While critics are pretty invested in insisting that he never gained the renown that they believe he ought to have, Mickey Newbury’s career wasn't too bad through the 1960s and 1970s. In 1968, he had three songs at number one on three different charts, with another in the top ten on a fourth chart. He wrote some of the legendary songs—some of which were recorded by people like Roy Orbison, Waylon Jennings, Tammy Wynette, Kenny Rogers, Joan Baez, Buffy Sainte-Marie, Roberta Flack, Eddy Arnold, and Solomon Burke – and, in 1980, Newbury became the youngest writer to be inducted into the Nashville Songwriters Hall of Fame.
“Heaven Help the Child” is, aesthetically, a 1970s songwriter’s song; it sounds not out of place between Kris Kristofferson and someone like James Taylor. There are real hooks, and they run deep. It ebbs and flows, it is acoustic and earnest.
The trick is that Mickey Newbury really is his own man! Listen again and “Heaven Help the Child,” is a song of ideas, it is immense, a monument to ambition and desire and music. This is the mobilization of skill, great skill, mainstream skill. We see a writer who is working the angles, committed to conveying something that feels sincere; dexterous and tight.
The song travels, but the imagery is sharp. While the first verses focus on images of the bohemians, the song fills out the narrative. Mickey Newbury builds a world around the individual, resituating human experience repeatedly, each context revealing beauty and struggle. The song floats in the experience of youth; the perpetuity of the tragic disconnection between the helpless, lonely belief that struggle belongs to the individual and its actual universality.
On a mechanical level, I like listening to songs by writers who write for a living because their livelihood depends on their familiarity with mechanics. They seem to pick and choose and twist the structures, as they turn their attentions to more ambiguous ideas. “Heaven Help the Child” doesn’t cycle, it reflects and builds out and shifts through arrangements and structures. The song lumbers in linear directions—aesthetically, narratively, thematically—propelled by a string of internal rhymes. And then Mickey Newbury almost rights it all with a slant rhyme that carries more weight than expected.
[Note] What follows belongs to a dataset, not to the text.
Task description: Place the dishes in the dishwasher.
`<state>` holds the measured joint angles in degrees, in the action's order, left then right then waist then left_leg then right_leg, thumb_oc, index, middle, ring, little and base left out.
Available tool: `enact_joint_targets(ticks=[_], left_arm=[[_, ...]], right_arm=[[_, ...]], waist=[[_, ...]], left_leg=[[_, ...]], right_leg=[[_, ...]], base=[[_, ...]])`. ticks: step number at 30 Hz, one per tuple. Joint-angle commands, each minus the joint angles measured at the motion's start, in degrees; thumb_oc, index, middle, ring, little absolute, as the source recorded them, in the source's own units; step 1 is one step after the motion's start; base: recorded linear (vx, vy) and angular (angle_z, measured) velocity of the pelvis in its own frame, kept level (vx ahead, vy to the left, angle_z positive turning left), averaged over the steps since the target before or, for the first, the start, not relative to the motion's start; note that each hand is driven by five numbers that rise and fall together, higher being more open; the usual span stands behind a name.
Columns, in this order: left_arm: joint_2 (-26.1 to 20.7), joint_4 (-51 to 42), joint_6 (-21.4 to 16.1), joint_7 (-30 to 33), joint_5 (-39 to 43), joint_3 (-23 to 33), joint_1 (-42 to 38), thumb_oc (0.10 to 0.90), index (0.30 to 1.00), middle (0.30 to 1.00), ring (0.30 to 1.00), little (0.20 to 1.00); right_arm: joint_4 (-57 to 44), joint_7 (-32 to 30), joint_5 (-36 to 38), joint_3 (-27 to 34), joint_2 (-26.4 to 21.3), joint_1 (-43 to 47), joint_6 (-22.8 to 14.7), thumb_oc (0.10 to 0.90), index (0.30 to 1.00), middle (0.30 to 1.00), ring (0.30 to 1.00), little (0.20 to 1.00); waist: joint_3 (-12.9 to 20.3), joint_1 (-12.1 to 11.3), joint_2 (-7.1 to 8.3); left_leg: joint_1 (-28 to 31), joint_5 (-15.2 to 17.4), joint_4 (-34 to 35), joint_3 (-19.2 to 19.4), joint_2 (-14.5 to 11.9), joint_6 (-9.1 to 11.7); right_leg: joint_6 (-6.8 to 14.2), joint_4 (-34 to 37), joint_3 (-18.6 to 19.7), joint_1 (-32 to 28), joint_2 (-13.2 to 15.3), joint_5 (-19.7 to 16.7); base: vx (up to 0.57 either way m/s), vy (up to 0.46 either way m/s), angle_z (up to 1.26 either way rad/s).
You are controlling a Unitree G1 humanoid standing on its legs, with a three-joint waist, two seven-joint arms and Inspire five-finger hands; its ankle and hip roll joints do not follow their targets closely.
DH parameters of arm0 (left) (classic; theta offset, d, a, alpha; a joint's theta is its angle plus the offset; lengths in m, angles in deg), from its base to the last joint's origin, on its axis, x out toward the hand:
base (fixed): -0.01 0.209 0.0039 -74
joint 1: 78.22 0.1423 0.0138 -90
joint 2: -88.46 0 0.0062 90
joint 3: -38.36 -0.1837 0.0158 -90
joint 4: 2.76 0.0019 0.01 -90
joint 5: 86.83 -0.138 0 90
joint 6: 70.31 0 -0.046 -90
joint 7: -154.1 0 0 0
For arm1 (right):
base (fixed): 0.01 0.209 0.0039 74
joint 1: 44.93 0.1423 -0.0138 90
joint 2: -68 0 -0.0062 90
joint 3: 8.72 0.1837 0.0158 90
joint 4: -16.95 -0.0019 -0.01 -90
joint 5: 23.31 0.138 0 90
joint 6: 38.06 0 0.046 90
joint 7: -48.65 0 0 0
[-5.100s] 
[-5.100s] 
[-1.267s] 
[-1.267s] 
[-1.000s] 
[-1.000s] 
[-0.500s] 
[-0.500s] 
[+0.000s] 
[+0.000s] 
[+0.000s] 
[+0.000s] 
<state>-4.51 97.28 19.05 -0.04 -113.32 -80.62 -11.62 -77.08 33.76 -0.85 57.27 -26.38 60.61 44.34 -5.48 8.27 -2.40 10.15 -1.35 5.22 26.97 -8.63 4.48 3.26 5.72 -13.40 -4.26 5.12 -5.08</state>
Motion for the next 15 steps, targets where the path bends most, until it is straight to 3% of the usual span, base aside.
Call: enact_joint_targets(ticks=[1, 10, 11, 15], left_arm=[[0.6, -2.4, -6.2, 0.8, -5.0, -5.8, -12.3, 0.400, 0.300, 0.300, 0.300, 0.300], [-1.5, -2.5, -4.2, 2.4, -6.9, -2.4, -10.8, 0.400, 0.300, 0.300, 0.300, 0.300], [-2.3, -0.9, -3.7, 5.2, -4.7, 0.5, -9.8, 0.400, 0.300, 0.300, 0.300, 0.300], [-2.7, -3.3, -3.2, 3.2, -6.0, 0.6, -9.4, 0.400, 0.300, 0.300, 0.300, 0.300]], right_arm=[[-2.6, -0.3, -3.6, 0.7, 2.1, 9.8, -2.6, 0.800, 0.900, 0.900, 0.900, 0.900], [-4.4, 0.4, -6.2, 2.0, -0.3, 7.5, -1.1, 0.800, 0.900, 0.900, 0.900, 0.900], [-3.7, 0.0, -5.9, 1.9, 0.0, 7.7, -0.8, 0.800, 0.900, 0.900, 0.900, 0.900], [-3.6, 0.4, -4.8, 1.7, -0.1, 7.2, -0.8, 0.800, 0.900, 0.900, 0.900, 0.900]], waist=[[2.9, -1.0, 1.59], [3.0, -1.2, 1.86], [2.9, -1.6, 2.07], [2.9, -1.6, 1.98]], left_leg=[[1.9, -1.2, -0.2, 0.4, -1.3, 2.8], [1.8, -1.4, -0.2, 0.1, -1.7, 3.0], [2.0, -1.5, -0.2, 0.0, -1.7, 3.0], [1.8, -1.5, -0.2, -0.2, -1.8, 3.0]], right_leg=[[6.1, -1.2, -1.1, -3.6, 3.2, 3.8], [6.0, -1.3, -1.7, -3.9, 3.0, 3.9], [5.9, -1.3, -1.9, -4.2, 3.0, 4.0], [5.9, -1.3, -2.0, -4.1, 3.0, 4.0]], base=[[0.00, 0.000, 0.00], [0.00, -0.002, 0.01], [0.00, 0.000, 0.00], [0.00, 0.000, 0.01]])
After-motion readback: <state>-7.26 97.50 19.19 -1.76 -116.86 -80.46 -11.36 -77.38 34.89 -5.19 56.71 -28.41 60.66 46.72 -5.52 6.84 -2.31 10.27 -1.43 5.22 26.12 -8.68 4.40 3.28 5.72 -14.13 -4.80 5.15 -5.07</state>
America is at the core, repeated experiences, leaving for the city, serving in the military. Mickey Newbury writes “Heaven Help the Child” like a melancholic Walt Whitman, adept in as well as fully conscious of the value and workings of this medium that is central to the story. The song conveys compassionate respect for humanity, contemplating the emotions that are not unwavering pride, or pure apathy, or pure disdain, or pure superiority, but that are tied to questions of uncertainty or regret or failure.